# Activar 4 reles con TTL



## gaudi_gabriev (Oct 26, 2007)

Necesito activar y desactivar 4 relés, modelo 942H-2C-12DS mediante una señal ttl proveniente de una HD74LS02. He tratado varias configuraciones pero nada funciona 

Estoy tratando de utilizar los relés para switchear entre lineas telefonicas, los 4 reles deben activarse simultaneamente cuando salga el 1 logico de la compuerta. Este rele es de tipo RELAY DOBLE 12V 5A/125 VAC.

El circuito esta alimentado por una fuente de 5Vdc, incluyendo los relés, no se si el problema se debe a que no es suficiente para activarlos, pero si alguien conoce algun diseño que funcione y que utilice una sola fuente (5 o 12V) seria de gran ayuda. 

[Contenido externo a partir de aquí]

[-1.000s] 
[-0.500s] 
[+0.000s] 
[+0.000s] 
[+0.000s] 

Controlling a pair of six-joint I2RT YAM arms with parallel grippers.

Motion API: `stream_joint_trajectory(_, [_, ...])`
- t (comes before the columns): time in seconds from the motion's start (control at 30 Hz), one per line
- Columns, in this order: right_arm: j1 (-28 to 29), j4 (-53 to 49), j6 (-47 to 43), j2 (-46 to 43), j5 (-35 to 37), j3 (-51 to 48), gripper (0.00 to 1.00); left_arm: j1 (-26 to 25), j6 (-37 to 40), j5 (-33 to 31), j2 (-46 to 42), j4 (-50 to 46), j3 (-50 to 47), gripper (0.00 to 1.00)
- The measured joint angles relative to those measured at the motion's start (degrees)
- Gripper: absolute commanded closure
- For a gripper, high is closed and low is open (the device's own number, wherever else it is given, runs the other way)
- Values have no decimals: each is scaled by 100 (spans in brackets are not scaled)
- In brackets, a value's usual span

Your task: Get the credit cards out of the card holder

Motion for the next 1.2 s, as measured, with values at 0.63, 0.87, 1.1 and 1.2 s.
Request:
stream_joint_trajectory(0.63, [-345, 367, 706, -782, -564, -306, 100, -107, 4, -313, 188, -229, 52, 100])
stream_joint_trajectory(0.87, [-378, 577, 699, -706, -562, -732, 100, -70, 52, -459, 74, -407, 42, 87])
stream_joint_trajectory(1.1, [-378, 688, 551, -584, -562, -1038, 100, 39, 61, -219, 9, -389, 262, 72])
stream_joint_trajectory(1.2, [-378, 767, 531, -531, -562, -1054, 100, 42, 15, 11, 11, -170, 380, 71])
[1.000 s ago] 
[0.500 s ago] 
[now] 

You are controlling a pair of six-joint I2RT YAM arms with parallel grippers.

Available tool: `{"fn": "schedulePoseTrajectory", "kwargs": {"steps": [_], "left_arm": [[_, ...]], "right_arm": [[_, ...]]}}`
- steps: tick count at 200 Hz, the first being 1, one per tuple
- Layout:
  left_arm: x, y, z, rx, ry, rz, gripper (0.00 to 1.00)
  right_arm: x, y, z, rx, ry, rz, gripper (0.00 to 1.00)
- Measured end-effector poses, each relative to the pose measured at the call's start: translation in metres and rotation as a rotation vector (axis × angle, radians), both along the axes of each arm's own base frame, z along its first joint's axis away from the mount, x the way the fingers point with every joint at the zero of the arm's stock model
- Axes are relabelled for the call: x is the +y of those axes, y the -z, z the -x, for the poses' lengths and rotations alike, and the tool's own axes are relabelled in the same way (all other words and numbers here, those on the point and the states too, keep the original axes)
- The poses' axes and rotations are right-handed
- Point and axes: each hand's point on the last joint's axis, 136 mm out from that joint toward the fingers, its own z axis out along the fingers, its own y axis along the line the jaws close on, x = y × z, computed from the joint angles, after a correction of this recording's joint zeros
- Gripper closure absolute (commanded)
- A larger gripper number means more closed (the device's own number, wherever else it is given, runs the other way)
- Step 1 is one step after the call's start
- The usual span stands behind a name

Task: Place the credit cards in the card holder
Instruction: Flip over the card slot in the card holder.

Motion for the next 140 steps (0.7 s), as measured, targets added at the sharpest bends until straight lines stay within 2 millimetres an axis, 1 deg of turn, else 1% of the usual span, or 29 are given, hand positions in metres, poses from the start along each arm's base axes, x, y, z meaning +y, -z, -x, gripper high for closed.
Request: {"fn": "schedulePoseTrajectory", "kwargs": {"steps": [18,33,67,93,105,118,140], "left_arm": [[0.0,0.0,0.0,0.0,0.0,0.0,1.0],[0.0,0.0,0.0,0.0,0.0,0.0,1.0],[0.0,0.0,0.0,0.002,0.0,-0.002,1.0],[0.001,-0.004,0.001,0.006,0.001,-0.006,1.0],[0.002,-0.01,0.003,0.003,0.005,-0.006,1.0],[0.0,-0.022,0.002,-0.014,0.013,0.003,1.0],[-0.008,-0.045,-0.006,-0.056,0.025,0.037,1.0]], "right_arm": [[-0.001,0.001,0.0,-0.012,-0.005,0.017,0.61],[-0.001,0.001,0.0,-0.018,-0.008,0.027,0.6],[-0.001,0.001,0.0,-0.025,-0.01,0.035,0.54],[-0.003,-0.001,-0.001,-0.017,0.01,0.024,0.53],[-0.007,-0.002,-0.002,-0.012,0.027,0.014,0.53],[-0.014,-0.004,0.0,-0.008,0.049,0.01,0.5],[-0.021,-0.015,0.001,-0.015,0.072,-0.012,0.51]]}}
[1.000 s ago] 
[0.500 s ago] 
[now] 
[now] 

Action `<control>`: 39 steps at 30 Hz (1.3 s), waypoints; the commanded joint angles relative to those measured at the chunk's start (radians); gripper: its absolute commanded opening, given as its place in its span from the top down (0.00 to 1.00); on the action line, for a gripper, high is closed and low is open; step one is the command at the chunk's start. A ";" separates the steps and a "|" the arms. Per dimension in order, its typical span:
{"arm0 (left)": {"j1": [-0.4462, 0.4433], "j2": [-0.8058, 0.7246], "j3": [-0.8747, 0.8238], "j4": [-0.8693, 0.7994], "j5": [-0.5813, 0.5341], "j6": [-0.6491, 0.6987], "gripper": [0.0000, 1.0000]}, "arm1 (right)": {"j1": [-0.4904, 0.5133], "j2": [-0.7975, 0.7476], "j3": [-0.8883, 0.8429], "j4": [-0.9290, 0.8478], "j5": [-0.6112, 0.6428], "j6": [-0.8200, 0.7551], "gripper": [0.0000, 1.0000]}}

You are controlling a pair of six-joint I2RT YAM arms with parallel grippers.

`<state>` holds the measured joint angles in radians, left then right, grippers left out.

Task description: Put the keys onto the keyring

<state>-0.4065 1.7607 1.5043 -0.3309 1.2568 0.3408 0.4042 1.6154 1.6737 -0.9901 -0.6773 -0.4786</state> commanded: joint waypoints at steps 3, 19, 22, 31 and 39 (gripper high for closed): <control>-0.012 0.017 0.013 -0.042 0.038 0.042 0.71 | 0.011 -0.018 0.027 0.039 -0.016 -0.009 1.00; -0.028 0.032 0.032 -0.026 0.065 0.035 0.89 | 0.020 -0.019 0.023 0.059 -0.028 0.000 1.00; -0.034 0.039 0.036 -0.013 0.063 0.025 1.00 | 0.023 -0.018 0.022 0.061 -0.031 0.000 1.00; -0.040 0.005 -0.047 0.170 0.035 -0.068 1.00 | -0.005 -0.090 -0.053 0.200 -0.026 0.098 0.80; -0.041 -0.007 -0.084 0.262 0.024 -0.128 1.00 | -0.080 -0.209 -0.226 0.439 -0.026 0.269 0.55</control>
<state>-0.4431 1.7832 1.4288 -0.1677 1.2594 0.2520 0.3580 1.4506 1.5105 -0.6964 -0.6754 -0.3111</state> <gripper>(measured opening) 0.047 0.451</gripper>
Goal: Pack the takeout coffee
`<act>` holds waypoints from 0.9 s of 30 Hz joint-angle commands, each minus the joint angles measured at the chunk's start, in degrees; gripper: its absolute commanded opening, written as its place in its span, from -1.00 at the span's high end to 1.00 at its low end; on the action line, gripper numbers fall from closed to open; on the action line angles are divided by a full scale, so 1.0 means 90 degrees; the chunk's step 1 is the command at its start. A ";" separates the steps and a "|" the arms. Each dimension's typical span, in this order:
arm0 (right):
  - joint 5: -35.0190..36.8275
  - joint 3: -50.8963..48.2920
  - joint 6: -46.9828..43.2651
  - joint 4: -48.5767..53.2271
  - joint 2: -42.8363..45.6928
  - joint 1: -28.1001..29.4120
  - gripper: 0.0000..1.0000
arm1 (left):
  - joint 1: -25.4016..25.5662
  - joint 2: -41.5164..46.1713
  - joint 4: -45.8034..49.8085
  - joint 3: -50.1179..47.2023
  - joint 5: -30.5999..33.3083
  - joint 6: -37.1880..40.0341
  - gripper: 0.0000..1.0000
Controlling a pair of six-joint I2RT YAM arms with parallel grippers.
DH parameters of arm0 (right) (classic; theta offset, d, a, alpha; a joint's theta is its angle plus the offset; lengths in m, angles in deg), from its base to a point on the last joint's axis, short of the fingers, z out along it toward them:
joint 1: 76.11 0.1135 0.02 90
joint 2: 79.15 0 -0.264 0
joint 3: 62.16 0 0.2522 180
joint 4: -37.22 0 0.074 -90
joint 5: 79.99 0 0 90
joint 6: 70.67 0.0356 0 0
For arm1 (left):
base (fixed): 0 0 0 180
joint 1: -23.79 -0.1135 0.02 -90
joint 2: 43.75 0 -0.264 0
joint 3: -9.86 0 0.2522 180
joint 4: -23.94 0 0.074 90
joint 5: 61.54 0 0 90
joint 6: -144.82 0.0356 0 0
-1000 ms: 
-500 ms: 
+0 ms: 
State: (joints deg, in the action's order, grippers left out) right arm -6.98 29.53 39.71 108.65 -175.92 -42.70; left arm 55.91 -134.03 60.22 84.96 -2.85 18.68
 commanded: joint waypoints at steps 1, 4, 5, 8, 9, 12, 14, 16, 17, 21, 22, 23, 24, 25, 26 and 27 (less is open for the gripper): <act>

Espero ayuda! es realmente importante. Gracias!

P.D: les envio el datasheet de los relés, la resistencia de las bobinas medidas con el tester es de 279 ohm.


----------



## clocko (Oct 27, 2007)

intenta con este a mi me ha funcionado solo que si el relay es de 12v tienes que usar 12v para el relay y 5 volts para los TTL las tierras de ambos voltajes se conectan juntas.


----------



## gaudi_gabriev (Oct 27, 2007)

Si, ese es el esquema que he estado utilizando, pero la diferencia es que en lugar de un solo relay la compuerta debe activar 4 relays en paralelo, simultaneamente. ¿Como hago en ese caso?

He estado tratando de forzar el circuito utilizando solo una fuente de 5V por razones de practicidad, y me ha servido para activar al menos un relay. pero no para los 4. ¿Crees que sea imposible hacer eso?

Gracias por la ayuda


----------



## Saint_ (Oct 27, 2007)

hola,  si el relay es de 12v, hay que darle los 12v si le das menos voltaje no garantisas que se active, asi que mejor utilizas 12v y un 7805 para tener 5v y asi alimentas q tus TTLs en cuanto a ctivar 4relays en paralelo te recomiendo utilizar un ULN2003 que tiene 7 transistores justo para el tipo de aplicasion que quieres, solo tienes que darle la nisma señal a cuatro entradas del ULN y poner los cuatro relays a las salidas respectivas de este integrado, por que si quieres utilizar el esquema anterior tendrias que hacerle algunas modificaciones un areglo de transistores.,.y .


----------



## El nombre (Oct 28, 2007)

Cuatro al  mismo tiempo? 

Coloca un transistor más potente y puedes accionar todos los que quieras (que te aguante el transistor)

Suerte

PD siempre pretendemos complicar las cosas


----------



## gaudi_gabriev (Oct 29, 2007)

Gracias por el comentario Saint_

Al principio use el uln2003 con la fuente de 5V. y claro, no funciono. Pero tengo otra duda, el uln se conecta directamente a la compuerta y el relay o se necesita colocar resistencias para graduar la corriente? lo digo porq si el uln es un arreglo de darlingtons me imagino hay que graduar la corriente que maneja para que pueda activar los relays.

Gracias por la ayuda


----------



## Saint_ (Oct 29, 2007)

hola, el ULN2003, es un areglo de transistores pero esta fabricado para funcionar con logica TTL, por tanto solo lo conestas y ya, no requieres de resistores para limitar la corriente de base de los transisitores del ULN, este ya tiene incorporado las resistencia internamente, asi que solo se conecta derectamente al las salidas TTL y al relay.


----------



## gaudi_gabriev (Oct 29, 2007)

Hey. todo funciono perfecto, tanto el uln como el 7805 

Muchas gracias a todos


----------



## deivid85 (Nov 30, 2009)

gaudi puedes mostrar como te quedo el circuito porfavor. ???  gracias.. !


----------